A COLLECTION is created in a CLUSTER (of BROKERS) with a defined and fixed number of potential PARTITIONS. For example: 12 data log files (AKA PARTITIONS), each with 256 VIRTUAL-PARTITIONS within; totalling 3072 potential PARTITIONS.
ERA is an incrementing and synchronous COLLECTION of the PARTITIONS. The starting ERA is 1, and the next will be 2; and so on.
Each BROKER is a member of a CLUSTER; whenever a BROKER joins or leaves a CLUSTER a new ERA is declared across all BROKERS within the CLUSTER. The old ERA’s PARTITIONS are closed from writes and new PARTITIONS are created for writing.
A new COLLECTION is created in a CLUSTER containing one BROKER. 12 PARTITIONS are created by this BROKER labeling them as PARTITION-1[1:256] to 12[1:256] in ERA-1. 1 to 12 represents the PART while [1:256] represents the VPART.
A second BROKER joins this CLUSTER, now there are two.
A new ERA is declared; BROKER-1 closes the PARTITIONS for ERA-1 and creates 6 new PARTITIONS labeling them as PARTITION-1[1:256] to 6[1:256] in ERA-2. BROKER-2 also creates 6 new PARTITIONS labeling them as PARTITION-7[1:256] to 12[1:256] in ERA-2.
Optionally a background thread can move BROKER-1 PARTITION-7[1:256] to 12[1:256] in ERA-1 over to BROKER-2; creating balance of all ERAS.
If one of these BROKERS leaves the CLUSTER the actions are reversed while naming PARTITIONS ERA-3.
A MASTER is used to coordinate assignment of PARTITIONS per BROKER for each ERA.

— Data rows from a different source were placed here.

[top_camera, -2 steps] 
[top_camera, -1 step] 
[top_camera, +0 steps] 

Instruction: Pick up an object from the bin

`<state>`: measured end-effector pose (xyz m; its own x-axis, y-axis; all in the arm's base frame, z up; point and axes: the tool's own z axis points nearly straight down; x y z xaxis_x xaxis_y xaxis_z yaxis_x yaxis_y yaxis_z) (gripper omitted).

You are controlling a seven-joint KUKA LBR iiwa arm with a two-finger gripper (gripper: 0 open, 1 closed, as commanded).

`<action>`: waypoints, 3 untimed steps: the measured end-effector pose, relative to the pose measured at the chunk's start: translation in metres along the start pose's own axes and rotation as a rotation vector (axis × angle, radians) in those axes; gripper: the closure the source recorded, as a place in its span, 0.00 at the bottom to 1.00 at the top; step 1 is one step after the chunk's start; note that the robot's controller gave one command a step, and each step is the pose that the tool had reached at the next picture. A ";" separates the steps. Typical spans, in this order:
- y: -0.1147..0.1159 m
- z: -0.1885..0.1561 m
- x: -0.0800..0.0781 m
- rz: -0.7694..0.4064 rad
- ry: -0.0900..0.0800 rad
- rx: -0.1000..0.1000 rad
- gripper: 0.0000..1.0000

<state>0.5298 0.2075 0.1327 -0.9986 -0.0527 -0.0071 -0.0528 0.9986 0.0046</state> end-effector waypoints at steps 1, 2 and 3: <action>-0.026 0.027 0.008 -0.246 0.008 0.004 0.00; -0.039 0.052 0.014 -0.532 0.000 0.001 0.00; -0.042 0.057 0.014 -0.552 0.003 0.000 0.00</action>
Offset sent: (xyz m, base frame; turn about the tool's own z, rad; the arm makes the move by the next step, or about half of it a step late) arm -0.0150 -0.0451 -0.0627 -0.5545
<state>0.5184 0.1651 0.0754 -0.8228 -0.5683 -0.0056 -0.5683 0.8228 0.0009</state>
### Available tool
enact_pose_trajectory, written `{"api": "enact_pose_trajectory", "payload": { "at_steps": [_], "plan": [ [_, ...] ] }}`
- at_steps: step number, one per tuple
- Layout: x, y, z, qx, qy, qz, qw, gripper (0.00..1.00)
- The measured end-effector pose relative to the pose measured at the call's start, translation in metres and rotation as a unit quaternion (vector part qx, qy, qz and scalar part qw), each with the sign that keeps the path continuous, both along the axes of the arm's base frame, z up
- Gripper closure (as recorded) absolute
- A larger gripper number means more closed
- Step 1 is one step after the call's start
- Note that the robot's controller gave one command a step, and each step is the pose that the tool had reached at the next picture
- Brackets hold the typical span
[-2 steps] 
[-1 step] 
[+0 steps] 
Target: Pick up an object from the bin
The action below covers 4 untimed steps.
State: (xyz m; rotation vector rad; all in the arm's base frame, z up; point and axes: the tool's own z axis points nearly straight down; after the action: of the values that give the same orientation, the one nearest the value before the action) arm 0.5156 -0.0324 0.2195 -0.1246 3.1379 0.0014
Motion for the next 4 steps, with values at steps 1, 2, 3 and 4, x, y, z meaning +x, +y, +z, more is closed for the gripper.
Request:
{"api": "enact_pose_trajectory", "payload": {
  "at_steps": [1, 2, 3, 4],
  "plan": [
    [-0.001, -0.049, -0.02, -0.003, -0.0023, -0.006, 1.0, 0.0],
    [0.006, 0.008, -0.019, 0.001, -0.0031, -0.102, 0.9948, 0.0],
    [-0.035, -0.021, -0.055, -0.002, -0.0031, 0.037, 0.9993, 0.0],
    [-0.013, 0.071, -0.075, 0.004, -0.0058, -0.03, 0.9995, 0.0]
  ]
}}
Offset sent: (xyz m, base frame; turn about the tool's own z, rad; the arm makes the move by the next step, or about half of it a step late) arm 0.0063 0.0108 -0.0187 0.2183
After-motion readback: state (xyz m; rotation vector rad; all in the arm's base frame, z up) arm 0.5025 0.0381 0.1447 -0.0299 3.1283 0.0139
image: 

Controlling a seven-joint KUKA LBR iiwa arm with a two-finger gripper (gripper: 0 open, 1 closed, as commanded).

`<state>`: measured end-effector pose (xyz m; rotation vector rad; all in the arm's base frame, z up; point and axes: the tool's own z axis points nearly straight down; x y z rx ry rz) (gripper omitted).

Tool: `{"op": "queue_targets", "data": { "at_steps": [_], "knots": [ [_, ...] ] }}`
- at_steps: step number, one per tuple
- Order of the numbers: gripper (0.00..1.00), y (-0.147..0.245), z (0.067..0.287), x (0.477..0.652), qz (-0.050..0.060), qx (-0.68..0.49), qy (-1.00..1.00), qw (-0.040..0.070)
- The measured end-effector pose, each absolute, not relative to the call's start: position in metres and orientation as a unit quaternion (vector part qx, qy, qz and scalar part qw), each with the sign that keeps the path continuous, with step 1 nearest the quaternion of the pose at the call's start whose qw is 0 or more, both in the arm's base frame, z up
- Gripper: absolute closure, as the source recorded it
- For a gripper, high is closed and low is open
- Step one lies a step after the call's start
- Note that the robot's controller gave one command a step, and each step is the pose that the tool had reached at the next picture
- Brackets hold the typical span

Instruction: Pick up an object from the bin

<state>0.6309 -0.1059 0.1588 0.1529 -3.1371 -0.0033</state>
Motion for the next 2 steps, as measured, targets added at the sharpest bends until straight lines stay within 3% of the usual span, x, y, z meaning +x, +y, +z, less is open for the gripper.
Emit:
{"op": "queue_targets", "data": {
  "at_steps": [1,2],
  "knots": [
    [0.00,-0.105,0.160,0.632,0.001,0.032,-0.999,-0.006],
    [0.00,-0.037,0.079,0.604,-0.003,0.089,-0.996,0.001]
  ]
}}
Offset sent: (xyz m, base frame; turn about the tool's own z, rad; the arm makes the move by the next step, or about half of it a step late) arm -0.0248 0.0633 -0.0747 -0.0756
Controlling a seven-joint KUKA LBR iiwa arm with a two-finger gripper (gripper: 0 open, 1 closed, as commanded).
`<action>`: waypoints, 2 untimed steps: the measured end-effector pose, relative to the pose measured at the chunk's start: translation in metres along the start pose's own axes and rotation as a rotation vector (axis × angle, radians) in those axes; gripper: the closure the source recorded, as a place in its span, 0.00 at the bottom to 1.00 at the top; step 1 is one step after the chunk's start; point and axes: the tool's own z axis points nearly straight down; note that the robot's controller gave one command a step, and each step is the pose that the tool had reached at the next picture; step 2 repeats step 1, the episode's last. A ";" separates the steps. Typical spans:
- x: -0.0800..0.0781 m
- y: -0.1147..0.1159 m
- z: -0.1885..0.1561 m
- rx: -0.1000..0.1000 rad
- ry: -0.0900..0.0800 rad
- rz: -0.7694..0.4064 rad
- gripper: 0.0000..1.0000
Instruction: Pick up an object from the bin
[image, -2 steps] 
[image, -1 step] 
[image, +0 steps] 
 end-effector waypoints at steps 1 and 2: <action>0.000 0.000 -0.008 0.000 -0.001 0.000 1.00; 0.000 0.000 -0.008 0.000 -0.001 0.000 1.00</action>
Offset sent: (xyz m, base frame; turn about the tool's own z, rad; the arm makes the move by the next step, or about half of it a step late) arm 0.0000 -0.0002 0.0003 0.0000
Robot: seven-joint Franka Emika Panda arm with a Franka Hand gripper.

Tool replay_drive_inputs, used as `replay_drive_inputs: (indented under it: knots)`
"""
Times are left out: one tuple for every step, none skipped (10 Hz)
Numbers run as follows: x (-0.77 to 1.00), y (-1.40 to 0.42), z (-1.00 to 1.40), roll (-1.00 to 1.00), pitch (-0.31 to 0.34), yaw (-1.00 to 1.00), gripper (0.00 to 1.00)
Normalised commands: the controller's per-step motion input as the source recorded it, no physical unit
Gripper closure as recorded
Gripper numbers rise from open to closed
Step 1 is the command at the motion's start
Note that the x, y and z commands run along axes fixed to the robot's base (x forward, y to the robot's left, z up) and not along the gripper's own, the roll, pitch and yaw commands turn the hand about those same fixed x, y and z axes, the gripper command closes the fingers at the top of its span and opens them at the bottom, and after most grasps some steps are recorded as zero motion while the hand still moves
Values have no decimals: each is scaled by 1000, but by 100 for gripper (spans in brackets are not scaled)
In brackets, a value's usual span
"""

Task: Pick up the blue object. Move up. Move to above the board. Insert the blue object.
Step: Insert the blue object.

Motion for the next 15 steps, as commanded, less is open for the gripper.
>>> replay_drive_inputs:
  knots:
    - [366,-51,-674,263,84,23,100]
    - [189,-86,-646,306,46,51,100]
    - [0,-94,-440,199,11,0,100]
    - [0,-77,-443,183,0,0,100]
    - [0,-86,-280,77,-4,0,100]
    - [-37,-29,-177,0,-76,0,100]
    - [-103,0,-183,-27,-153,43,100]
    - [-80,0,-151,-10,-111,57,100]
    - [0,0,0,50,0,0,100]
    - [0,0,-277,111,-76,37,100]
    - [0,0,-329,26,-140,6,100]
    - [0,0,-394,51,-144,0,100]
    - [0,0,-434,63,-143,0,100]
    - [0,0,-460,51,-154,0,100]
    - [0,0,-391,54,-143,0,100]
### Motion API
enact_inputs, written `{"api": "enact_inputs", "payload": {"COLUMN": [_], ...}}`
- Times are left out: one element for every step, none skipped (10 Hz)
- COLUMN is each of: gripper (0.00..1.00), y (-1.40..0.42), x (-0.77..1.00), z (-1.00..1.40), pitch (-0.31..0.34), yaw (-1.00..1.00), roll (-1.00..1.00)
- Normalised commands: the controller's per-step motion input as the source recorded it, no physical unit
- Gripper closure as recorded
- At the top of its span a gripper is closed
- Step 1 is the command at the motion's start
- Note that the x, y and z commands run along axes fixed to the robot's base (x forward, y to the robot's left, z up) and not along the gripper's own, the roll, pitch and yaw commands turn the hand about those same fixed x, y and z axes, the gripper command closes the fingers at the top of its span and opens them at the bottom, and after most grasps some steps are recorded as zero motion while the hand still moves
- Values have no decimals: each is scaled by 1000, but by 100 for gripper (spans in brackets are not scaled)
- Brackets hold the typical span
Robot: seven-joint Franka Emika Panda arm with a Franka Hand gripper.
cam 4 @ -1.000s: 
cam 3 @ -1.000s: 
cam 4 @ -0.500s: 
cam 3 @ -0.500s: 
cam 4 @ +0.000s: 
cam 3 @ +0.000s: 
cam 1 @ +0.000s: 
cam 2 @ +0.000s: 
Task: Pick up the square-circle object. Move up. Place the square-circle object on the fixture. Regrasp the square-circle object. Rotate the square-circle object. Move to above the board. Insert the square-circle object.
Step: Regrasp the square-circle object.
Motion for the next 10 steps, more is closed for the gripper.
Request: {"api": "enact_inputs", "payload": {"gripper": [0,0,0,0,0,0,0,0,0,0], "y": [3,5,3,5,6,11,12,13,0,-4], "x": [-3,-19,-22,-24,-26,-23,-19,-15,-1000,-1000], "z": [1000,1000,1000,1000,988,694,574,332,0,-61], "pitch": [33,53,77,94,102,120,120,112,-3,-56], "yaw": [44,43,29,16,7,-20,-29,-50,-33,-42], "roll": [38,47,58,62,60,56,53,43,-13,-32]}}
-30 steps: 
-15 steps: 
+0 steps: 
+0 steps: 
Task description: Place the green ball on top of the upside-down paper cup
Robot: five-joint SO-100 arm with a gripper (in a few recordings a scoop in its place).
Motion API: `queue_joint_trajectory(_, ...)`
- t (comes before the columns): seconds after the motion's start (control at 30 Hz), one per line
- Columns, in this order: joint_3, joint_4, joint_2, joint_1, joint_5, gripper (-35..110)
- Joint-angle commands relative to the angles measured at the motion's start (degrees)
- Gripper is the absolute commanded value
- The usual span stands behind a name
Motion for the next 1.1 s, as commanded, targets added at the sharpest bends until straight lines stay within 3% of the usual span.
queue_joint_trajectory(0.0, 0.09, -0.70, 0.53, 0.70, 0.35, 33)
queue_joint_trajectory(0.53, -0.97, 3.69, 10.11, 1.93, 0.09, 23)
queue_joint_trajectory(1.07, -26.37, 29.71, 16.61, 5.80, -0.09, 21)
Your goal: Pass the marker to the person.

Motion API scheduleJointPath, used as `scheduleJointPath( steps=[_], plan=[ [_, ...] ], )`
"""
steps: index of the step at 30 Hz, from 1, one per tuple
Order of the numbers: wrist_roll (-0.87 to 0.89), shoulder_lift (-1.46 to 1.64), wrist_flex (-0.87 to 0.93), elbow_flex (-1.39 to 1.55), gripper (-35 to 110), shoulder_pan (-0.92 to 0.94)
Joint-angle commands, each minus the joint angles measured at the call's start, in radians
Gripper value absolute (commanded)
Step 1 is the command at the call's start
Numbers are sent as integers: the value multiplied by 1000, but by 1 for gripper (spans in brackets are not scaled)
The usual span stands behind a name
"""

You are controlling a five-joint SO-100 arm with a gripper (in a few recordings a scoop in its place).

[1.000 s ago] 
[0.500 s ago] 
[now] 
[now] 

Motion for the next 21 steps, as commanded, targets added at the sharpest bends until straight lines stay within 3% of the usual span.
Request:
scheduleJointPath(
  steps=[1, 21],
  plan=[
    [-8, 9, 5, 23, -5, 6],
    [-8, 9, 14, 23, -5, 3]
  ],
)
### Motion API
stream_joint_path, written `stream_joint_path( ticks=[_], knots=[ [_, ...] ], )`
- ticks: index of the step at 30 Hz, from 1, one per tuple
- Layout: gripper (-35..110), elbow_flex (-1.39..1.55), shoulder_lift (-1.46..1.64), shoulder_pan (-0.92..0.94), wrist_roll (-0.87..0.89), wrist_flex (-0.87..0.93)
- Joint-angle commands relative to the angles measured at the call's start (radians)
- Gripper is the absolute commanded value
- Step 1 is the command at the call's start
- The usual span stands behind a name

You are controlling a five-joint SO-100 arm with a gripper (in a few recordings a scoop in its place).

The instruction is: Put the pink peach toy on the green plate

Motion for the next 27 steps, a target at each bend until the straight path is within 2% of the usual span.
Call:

A PRODUCER creates a new RECORD, this contains a KEY and a VALUE being the payload of the RECORD. The RECORD is sent to a BROKER with an assigned PARTITION to be written into. The Hash Partitioning Function in sudo-code:
HashU32 = hashFunction(RECORD.KEY).be_u32
PART = HashU32 % 12
VPART = hashFunction(RECORD.KEY)[0]
PARTITION = {PART, VPART}
- 12 being the canonical number of partitions in the first ERA.
COLLECTION A logical topic or table of related records.
RECORD A series of bytes, defined as data representing an event; containing a KEY and a VALUE.
BROKER A server writing and reading RECORDS into a COLLECTION; serving these to PRODUCERS and CONSUMERS.
MASTER A service coordinating even PARTITION distribution.
ERA An incrementing logic of time.
PRODUCER A client application creating RECORDS, which are written into PARTITIONS by BROKERS.
If 12 is chosen as the canonical number of initial partitions, then; an even number of partitions can be distributed among: 1, 2, 3, 4, 6 and 12 brokers.